__Description of the task__
Would you write out the full listing exactly, without any pictures?

__Dataset section__
+-------+

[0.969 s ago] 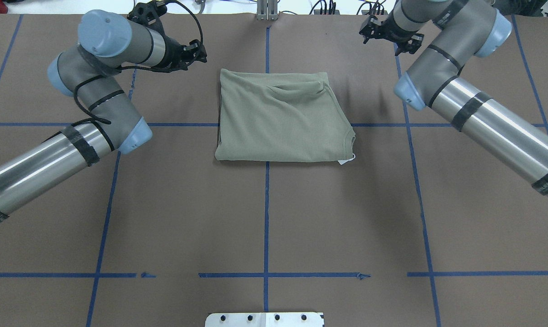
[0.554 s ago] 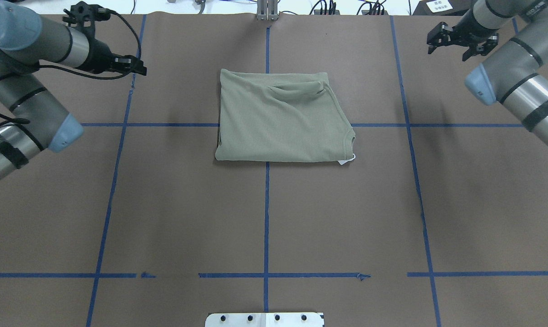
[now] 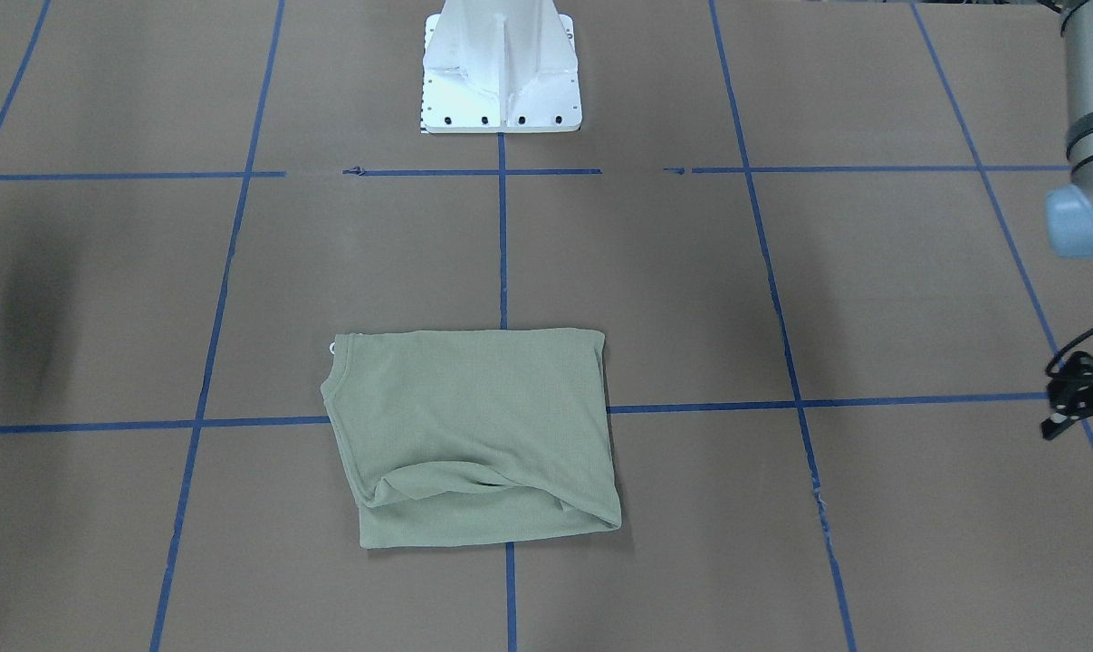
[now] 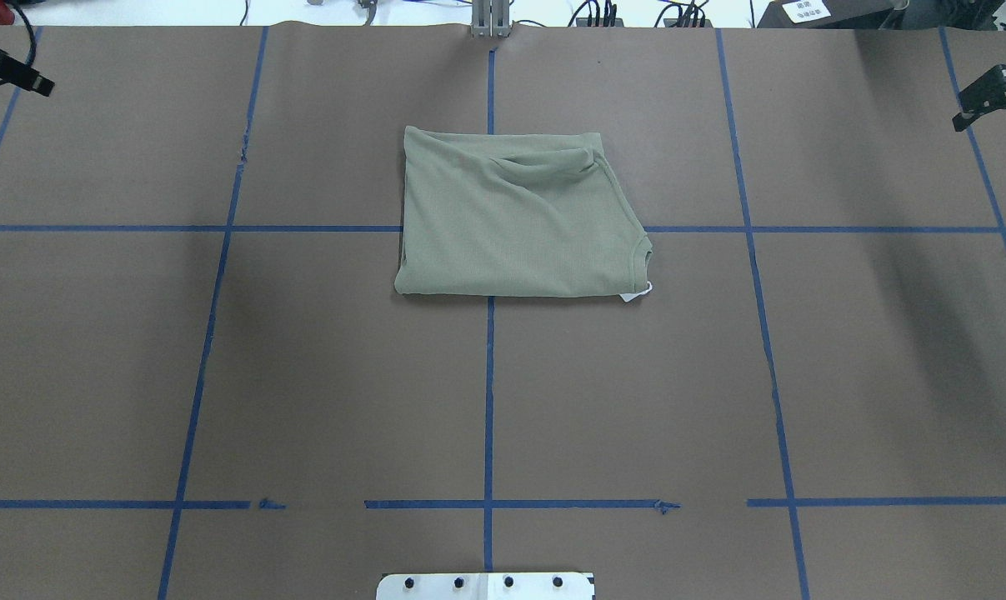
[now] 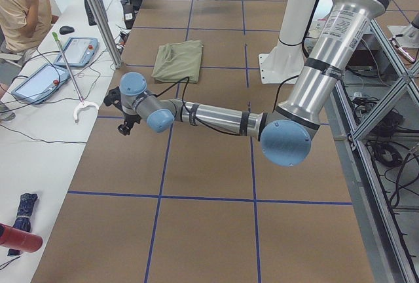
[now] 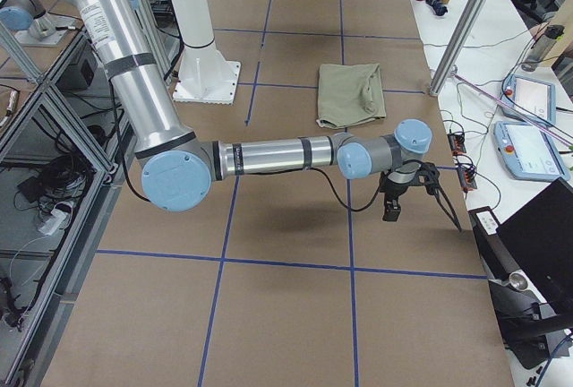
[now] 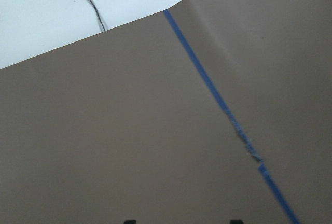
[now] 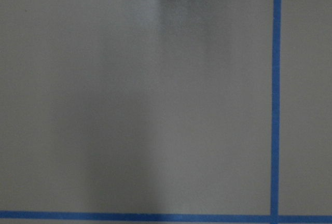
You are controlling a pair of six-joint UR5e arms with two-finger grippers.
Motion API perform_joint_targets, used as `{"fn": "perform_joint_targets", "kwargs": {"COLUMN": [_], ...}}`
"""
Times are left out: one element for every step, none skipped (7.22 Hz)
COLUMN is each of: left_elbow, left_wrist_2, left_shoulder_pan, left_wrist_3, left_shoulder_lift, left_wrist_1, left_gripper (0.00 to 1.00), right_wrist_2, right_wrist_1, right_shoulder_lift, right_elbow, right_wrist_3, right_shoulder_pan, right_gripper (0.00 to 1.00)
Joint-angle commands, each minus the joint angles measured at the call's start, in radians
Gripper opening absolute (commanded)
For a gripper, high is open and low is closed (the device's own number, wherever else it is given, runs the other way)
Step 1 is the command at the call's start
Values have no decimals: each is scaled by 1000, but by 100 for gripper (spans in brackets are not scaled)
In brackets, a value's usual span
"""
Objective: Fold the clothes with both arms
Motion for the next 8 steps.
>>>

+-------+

__Worked solution__
[0.969 s ago] 
[0.554 s ago] 
[now] 
[now] 
[now] 
[now] 
[now] 
[now] 
You are controlling a pair of six-joint UR5e arms with two-finger grippers.
Motion API perform_joint_targets, used as `{"fn": "perform_joint_targets", "kwargs": {"COLUMN": [_], ...}}`
"""
Times are left out: one element for every step, none skipped (7.22 Hz)
COLUMN is each of: left_elbow, left_wrist_2, left_shoulder_pan, left_wrist_3, left_shoulder_lift, left_wrist_1, left_gripper (0.00 to 1.00), right_wrist_2, right_wrist_1, right_shoulder_lift, right_elbow, right_wrist_3, right_shoulder_pan, right_gripper (0.00 to 1.00)
Joint-angle commands, each minus the joint angles measured at the call's start, in radians
Gripper opening absolute (commanded)
For a gripper, high is open and low is closed (the device's own number, wherever else it is given, runs the other way)
Step 1 is the command at the call's start
Values have no decimals: each is scaled by 1000, but by 100 for gripper (spans in brackets are not scaled)
In brackets, a value's usual span
"""
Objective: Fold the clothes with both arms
Motion for the next 8 steps.
>>>

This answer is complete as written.